### Collected data:

........

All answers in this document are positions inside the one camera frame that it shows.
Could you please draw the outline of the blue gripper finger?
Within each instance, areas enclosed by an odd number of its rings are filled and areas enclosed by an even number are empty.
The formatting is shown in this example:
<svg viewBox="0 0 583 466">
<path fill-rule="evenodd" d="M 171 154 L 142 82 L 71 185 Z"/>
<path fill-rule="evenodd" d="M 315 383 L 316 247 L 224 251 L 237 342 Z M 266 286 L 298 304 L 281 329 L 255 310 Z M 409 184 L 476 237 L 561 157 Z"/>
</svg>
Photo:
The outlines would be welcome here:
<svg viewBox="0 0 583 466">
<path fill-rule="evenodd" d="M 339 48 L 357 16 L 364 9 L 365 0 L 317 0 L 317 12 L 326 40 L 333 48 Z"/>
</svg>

........

### Brief:
What you write should match, character for character, the lines from the one with "The formatting is" to the end of the data, both included.

### Answer area:
The formatting is shown in this example:
<svg viewBox="0 0 583 466">
<path fill-rule="evenodd" d="M 171 154 L 142 82 L 71 185 Z"/>
<path fill-rule="evenodd" d="M 315 383 L 316 247 L 224 251 L 237 342 Z M 266 286 L 298 304 L 281 329 L 255 310 Z M 409 184 L 476 237 L 561 157 Z"/>
</svg>
Photo:
The outlines would be welcome here:
<svg viewBox="0 0 583 466">
<path fill-rule="evenodd" d="M 339 48 L 357 16 L 364 9 L 365 0 L 317 0 L 317 12 L 326 40 L 333 48 Z"/>
</svg>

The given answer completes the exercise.